Lower Manhattan was also the home of a singularly important figure in the rise of blackface — performer T.D. Rice. Rice mingled in culturally porous spaces like Catherine Market, and, after living amid black street life, developed his infamous blackface stage character, Jim Crow. Rice’s Jim Crow is a socially-mobile trickster figure, whose ability to turn and wriggle in an exaggerated dance complemented his ability to avoid the disciplinary apparatus of a punitive and racist society.
Rice travelled internationally with his Jim Crow act. He was a huge sensation in London, and claimed that his performance (which originated the device of painting one’s face black) was designed to stress black humanity. Rice saw himself not as a ridiculer but an advocate.
To add to the complexity, Rice’s imitation of the black trickster figure overlays the practice of imitative dance that occurred on slave plantations in the American south. On rare days of recreation, slaves would sometimes ridicule the French minuet — a fashionable dance they observed in the master’s house — in a competition that awarded the winner a cake, earning these dances the name “cakewalks.”
Taking a different perspective on minstrelsy, Eric Lott’s book Love and Theft stresses some of its homoerotic premises, the mixture of desire and repulsion that defined the racial fantasies of the white working class. It is worth noting that working-class white performers often targeted the pretensions of the upper classes through the proxy of the upwardly mobile black character.
Throughout the 1800s, white performers increasingly “blackend-up” to eviscerate black Americans behind the pretext of humour, entertainment or class critique.
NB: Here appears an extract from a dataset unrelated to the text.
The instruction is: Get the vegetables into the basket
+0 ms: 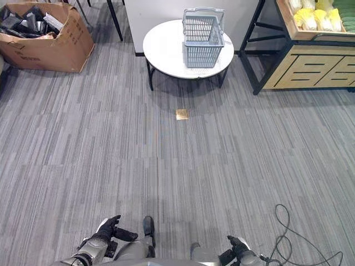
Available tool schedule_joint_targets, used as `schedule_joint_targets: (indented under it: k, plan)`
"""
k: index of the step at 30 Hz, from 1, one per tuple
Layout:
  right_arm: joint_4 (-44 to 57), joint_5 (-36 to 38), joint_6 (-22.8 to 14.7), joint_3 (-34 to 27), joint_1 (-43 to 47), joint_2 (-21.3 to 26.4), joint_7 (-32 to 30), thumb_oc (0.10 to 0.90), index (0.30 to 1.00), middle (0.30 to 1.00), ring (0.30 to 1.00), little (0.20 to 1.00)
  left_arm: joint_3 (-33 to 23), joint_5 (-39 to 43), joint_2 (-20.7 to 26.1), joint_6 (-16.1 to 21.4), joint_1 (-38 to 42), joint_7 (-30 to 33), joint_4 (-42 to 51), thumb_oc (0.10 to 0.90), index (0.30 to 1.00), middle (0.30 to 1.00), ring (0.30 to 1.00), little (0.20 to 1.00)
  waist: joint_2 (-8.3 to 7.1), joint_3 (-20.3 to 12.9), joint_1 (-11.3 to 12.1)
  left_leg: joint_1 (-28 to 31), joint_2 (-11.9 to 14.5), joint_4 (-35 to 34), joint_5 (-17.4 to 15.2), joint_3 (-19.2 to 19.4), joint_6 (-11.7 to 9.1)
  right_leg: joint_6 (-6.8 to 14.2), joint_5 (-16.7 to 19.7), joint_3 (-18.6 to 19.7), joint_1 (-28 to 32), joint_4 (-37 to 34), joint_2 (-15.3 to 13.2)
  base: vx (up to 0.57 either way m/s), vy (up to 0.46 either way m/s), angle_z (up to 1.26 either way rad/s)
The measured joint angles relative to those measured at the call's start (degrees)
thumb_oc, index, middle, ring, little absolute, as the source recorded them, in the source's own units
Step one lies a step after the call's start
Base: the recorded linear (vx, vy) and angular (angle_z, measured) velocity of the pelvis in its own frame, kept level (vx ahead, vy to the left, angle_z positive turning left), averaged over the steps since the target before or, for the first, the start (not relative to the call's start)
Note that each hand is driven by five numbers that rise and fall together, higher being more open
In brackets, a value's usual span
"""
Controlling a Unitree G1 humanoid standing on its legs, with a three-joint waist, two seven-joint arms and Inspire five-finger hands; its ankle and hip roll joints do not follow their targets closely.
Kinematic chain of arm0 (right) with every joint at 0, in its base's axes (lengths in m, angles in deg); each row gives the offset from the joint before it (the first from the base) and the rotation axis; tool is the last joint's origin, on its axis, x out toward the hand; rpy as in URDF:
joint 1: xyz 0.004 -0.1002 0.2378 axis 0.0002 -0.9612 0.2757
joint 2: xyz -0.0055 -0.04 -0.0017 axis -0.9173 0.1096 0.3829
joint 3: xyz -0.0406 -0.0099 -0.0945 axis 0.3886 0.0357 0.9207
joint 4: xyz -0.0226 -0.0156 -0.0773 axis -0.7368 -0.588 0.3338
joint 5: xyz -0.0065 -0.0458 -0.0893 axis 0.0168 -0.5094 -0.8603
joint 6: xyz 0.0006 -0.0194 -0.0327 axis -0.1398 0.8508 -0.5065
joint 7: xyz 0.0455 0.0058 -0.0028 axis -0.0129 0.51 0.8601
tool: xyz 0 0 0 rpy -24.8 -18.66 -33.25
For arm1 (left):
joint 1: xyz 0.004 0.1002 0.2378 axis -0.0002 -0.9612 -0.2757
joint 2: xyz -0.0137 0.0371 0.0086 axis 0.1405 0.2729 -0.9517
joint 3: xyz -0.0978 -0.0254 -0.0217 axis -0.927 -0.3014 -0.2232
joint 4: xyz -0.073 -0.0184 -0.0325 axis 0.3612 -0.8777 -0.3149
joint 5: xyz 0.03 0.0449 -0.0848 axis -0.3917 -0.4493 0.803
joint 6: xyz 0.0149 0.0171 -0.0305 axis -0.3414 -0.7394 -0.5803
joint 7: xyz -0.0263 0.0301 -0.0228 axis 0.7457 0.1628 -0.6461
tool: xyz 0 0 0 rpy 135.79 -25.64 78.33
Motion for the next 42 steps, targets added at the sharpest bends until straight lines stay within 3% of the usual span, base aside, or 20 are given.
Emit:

Songs like “Zip Coon” — and the entire genre of the “coon song” — were petty, relentless and cruel in presenting African-Americans as idiotic dopes, aspirational buffoons or irreformable bumpkins.
Notwithstanding the racism of the practice, minstrel shows overlapped with the broader culture of working class entertainments, including burlesque, circus and vaudeville. Thus the term “minstrel show” can refer also to genres of black performance. Incidentally, minstrel shows are at the root of the careers of many iconic blues musicians, including Bessie Smith and Little Richard, and the legendary songwriter Curtis Mayfield would later reclaim the figure of the minstrel in his beautiful love song “Minstrel and Queen”.
The practice of entertainers — both white and black — applying burnt cork or shoe polish to their faces continued into early twentieth-century screen and stage cultures, but became rightly unpalatable in the age of civil rights equality. Modern America’s archive of racially charged characterizations is catalogued ominously in Spike Lee’s film Bamboozled.
Digital justice
Although it was built out of complex rituals and alloyed identities, this history of blackface inscribed human beings with pernicious stereotypes, deepening a racial superstition that continues to stymie American politics and society today. The reinvention of blackface in a digital era is a call to revisit the worst fantasies of American history, to avoid repeating its injustices, and to recognise — as Baldwin did —that in denigrating and debasing another, one denigrates and debases oneself.